Hackers have stolen $190m in cryptocurrency from Nomad Token Bridge, a platform that allows users to exchange tokens between blockchains. The heist, described by a researcher as “one of the most chaotic hacks web3 has ever seen,” is the sixth-largest crypto theft to date, and a further sign of the security flaws of the crypto ecosystem.
Yesterday evening, crypto security researchers noticed a series of high-value transactions moving cryptocurrencies off the bridge. Within a matter of hours, Nomad Token Bridge’s holdings fell from $190m in various cryptocurrencies to just $1,794,
Twitter user @samczsun, a security researcher at crypto investment firm Paradigm, described the scene as a “frenzied free for all”.
Nomad, the organisation that operates the Nomad Token Bridge, acknowledged the incident in the early hours of this morning.
“We are working around the clock to address the situation and have notified law enforcement and retained leading firms for blockchain intelligence and forensics,” the company said in its most recent update. “Our goal is to identify the accounts involved and to trace and recover the funds.”

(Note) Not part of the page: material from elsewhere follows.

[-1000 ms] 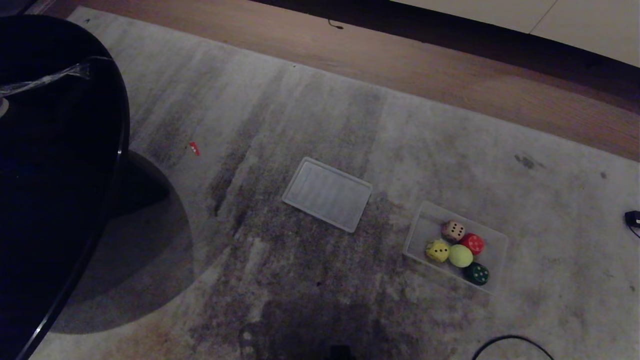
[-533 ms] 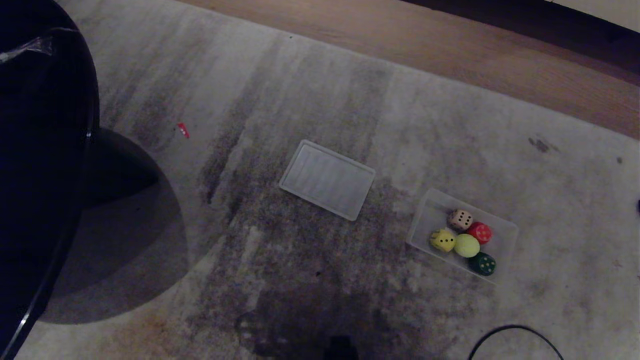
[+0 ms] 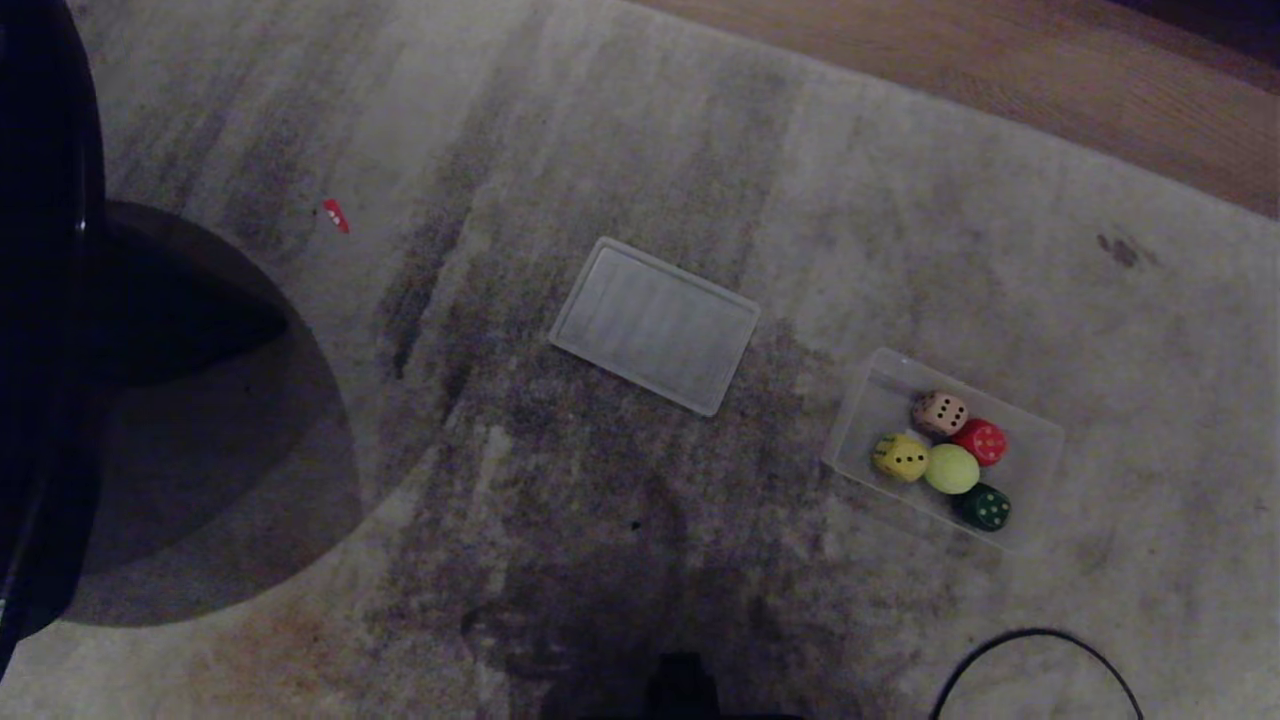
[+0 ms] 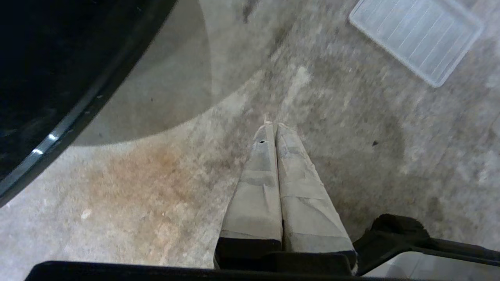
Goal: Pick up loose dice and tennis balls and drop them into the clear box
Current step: Put the ball in the box
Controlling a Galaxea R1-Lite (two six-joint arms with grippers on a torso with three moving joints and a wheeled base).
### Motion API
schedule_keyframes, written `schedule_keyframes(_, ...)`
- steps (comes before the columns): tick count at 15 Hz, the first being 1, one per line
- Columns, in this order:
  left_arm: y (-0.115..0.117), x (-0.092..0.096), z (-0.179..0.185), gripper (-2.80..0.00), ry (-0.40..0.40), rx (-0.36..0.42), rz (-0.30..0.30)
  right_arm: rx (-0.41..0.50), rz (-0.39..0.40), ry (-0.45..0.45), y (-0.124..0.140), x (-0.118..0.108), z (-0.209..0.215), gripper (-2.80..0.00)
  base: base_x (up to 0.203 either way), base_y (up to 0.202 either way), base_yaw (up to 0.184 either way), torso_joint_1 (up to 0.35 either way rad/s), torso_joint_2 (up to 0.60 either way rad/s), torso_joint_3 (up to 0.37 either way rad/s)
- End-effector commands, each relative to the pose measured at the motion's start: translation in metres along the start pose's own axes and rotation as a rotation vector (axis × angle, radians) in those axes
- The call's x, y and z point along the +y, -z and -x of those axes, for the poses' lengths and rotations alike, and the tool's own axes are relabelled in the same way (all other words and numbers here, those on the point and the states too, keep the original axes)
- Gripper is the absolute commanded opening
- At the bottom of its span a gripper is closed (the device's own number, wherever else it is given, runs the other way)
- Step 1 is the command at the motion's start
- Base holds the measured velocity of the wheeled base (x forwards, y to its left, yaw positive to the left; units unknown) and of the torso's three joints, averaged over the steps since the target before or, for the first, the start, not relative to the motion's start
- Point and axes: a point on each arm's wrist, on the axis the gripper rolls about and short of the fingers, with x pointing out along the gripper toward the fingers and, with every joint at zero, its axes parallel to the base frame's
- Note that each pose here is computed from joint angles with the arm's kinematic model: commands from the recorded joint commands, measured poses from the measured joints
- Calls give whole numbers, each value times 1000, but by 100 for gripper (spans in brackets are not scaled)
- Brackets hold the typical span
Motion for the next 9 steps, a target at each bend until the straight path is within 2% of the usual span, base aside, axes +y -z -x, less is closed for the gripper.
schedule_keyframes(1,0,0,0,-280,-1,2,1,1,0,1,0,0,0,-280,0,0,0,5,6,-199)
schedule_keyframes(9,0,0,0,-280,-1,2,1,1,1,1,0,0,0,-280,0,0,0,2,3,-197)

The incident is the sixth-largest crypto theft to date. The biggest so far is the theft earlier this year of $614m in cryptocurrency from Ronin, an exchange that allows players of the Axie Infinity ‘play to earn’ videogame to swap in-game tokens for cryptocurrency.

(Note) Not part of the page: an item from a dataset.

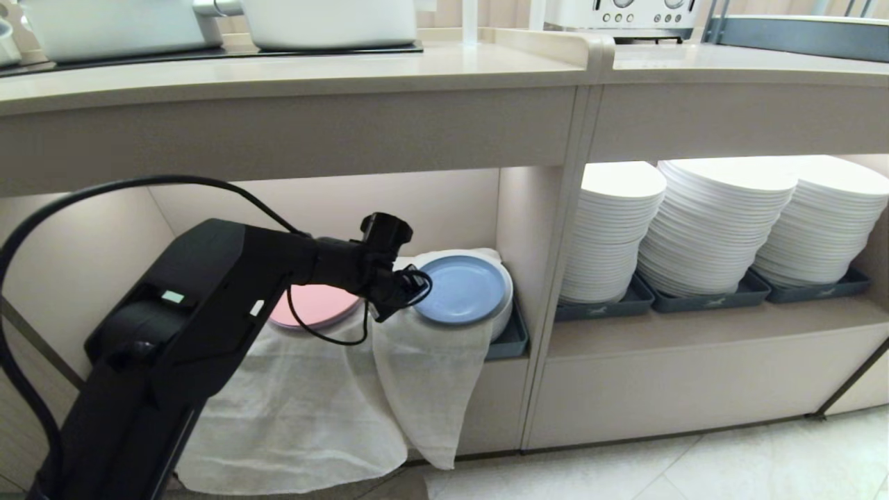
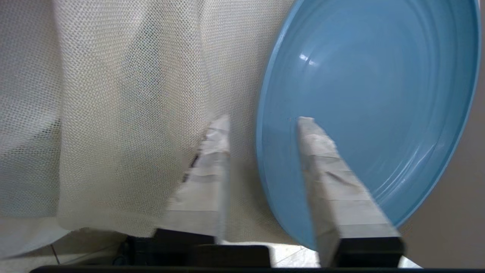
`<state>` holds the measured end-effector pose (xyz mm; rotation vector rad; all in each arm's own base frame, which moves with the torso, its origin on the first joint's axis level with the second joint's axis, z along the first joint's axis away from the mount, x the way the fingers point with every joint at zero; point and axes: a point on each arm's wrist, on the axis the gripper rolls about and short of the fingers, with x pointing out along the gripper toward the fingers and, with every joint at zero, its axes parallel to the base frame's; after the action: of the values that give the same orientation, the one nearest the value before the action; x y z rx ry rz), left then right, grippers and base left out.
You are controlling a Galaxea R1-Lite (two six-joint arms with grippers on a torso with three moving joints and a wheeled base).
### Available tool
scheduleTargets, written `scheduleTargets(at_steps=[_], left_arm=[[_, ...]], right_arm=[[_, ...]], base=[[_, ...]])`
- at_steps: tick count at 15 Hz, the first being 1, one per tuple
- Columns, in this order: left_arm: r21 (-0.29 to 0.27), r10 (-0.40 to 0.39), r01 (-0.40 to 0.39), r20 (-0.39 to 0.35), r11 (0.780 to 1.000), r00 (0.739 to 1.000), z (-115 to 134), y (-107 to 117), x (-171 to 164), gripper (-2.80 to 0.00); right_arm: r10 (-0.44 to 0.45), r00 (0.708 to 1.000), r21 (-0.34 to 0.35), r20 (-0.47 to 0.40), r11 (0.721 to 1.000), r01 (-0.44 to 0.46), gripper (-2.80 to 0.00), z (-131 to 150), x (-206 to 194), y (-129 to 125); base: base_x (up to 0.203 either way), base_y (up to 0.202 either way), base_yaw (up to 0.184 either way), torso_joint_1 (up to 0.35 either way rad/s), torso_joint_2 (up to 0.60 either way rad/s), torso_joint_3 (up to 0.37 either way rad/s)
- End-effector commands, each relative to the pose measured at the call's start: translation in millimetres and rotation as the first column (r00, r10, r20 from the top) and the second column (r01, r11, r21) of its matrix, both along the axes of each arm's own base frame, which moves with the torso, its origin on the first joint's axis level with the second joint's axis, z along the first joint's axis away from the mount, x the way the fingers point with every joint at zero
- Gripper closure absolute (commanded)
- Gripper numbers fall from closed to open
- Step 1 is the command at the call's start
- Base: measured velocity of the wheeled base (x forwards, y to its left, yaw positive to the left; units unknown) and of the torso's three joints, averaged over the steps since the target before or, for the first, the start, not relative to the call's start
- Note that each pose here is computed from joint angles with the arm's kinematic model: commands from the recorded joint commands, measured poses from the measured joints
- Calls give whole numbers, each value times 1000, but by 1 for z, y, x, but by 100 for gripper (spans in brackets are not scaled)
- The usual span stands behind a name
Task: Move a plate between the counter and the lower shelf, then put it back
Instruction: Put the plate in the cupboard
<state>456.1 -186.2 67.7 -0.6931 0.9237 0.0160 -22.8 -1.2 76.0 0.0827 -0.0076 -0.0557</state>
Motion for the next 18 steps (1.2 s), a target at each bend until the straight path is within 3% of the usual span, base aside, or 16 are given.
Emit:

Nomad Token Bridge hack: how did it happen?
The Nomad Token Bridge hack resulted from a security flaw in the protocol's code introduced during a routine upgrade, according to @samczsun. Hackers could simply edit a previous transaction adding their own address as the destination, and the protocol would approve it.
Once one hacker had successfully used the exploit, hundreds of others followed suit. The tokens that were lost include WBTC, Wrapped Ether (WETH), USD Coin (USDC), Frax, Covalent Query Query Token (CQT), Hummingbird Governance Token (HBOT), IAGON (IAG), Dai, GeroWallet (GERO), Card Starter (CARDS), Saddle DAO and Charli3 (C3).
Web3 developer Foobar described it as “the first de-centralised crowd looting of a nine-figure bridge in history", while @samczsun dubbed it “one of the most chaotic hacks web3 has ever seen".
What is Nomad Token Bridge?
Nomad Token Bridge allows users to transfer cryptocurrency tokens from one blockchain to another. It describes itself as a "security-first cross-chain messaging protocol".
Just last week, the company announced that it had raised $22.4m from investors including Coinbase Ventures and Polygon. "Nomad’s primary goal is to create a safer crypto ecosystem where blockchains can communicate seamlessly and securely with each other," the company said in its fund-raising announcement.
"With more than $1.5bn stolen this year by hackers exposing vulnerabilities in cross-chain bridges, the industry is in need of security-first solutions that maximise the safety of users, funds, and messages."
Other cross-chain bridges to have been robbed include Poly Network, which lost $611m to hackers in August 2021
In the first half of this year, web3 projects lost $2bn to theft and scams, according to research by specialist security provider CertiK.
This vulnerability raises questions about the viability of decentralised finance and other related concepts. A number of decentralised autonomous organisations (DAOs) - entities that are collectively governed blockchain-based smart contracts - have been the victims of crypto theft, and the ensuing investigations have called their legal status into question.